Auto-download files from the staging directory to output #500

andrii-i · 2024-03-14T21:27:09Z

Adds auto-download functionality.

For packaging input folder, this PR was superseded by #510.

bhadrip · 2024-03-20T21:09:50Z

Can we support the following use case:

jupyter-root-dir
  dep-dir
     init.py
  project1-dir
     analysis.ipynb (depends on dep-dir/init.py)
  project2-dir
     report-generation.ipynb (depends on dep-dir/init.py)

2 separate notebook jobs could depend on the same python file:
Job1 - analysis.ipynb
Job2 - report-generation.ipynb

With the current approach the customer has to copy the dep-dir to every project folder.

JasonWeill · 2024-04-22T17:31:01Z

Upon first view, the term "Package input folder" doesn't mean anything to me. I don't know why, as a user, I would want to do that, or whether I would need to. This change also doesn't modify the documentation at all.

I would recommend:

Modifying the documentation to describe what "package input folder" does
Adding some kind of "info" ℹ️ button or expander near the new checkbox to explain what the option does, briefly

src/components/files-directory-link.tsx

src/mainviews/detail-view/job-definition.tsx

src/mainviews/detail-view/job-detail.tsx

andrii-i · 2024-04-23T08:01:43Z

Kicking CI

dlqqq

Thanks Andrii! I left a few comments regarding the auto-download capability being introduced in this branch, but didn't complete a full code review.

My main concern with this PR is that 1) the new default auto-download capability being proposed here is a potential breaking change, and 2) the changes to the download logic are not required to implement the 'include parent dir' capability, which was the original intent of this PR.

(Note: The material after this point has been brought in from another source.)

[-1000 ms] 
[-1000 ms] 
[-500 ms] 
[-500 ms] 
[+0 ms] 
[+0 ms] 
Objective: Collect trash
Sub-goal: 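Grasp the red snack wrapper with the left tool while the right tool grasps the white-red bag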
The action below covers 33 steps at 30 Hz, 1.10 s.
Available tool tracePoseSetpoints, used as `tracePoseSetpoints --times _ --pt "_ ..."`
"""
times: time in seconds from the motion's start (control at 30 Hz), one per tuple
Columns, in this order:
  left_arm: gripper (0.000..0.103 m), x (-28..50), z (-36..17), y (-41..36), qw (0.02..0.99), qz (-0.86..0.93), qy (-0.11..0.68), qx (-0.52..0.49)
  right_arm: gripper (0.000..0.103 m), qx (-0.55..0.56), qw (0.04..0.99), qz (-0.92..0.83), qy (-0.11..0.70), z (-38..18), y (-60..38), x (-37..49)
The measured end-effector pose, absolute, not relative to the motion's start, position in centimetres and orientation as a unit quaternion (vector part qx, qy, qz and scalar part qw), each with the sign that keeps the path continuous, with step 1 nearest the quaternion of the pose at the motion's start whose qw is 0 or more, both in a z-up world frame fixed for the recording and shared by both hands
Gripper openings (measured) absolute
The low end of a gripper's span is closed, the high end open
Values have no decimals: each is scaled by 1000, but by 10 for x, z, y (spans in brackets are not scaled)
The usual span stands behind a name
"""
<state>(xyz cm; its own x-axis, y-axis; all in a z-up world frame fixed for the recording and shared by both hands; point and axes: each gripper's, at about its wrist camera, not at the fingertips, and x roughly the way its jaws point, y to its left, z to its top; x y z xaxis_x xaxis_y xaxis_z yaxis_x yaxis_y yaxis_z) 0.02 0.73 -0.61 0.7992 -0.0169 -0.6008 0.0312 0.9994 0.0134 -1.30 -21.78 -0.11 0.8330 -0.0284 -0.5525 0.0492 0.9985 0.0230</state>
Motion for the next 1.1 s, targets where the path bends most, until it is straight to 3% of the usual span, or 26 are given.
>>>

Let's explore the possibility opening another PR with just the 'include parent dir' capability such that it can be reviewed, merged, and released separately.

dlqqq · 2024-04-23T20:33:14Z

jupyter_scheduler/download_manager.py

+            session.commit()
+
+
+class DownloadManager:


Can we merge this class with DownloadRecordManager above? I don't see the benefit of splitting the logic here into two separate classes if they are only used together anyways.

dlqqq · 2024-04-23T21:06:27Z

jupyter_scheduler/extension.py

+        # Forces new processes to not be forked on Linux.
+        # This is necessary because `asyncio.get_event_loop()` is bugged in
+        # forked processes in Python versions below 3.12. This method is
+        # called by `jupyter_core` by `nbconvert` in the default executor.
+
+        # See: https://github.com/python/cpython/issues/66285
+        # See also: https://github.com/jupyter/jupyter_core/pull/362
+        multiprocessing.set_start_method("spawn", force=True)
+


The problem with this is that this line affects the multiprocessing behavior globally for everything running on this main thread, i.e. the server and all server extensions running on a JupyterLab instance. We should really avoid doing this just to pass our GitHub workflows. Consider what happens if:

Another extension is also calling multiprocessing.set_start_method(..., force=True), or

Some part of the server / server extension breaks when the start method is changed during its lifetime by our extension's initialize_settings() method.

I don't have a solution for how this bug can be fixed. However, the error message is pretty specific about why an exception is being raised, so my intuition is that this bug can be fixed. I'm leaving some references here for us to review in the future.

My write-up on the first encounter of this bug: Fix "event loop is already running" bug on Linux #450

The exception being raised in the E2E test workflow: https://github.com/jupyter-server/jupyter-scheduler/actions/runs/8730209153/job/23953600827#step:9:161

dlqqq · 2024-04-23T21:14:36Z

jupyter_scheduler/download_runner.py

+    async def process_download_queue(self):
+        while not self.download_manager.queue.empty():
+            download = self.download_manager.queue.get()
+            download_record = self.download_manager.record_manager.get(download.download_id)
+            if not download_record:
+                continue
+            await self.job_files_manager.copy_from_staging(download.job_id, download.redownload)
+            self.download_manager.delete_download(download.download_id)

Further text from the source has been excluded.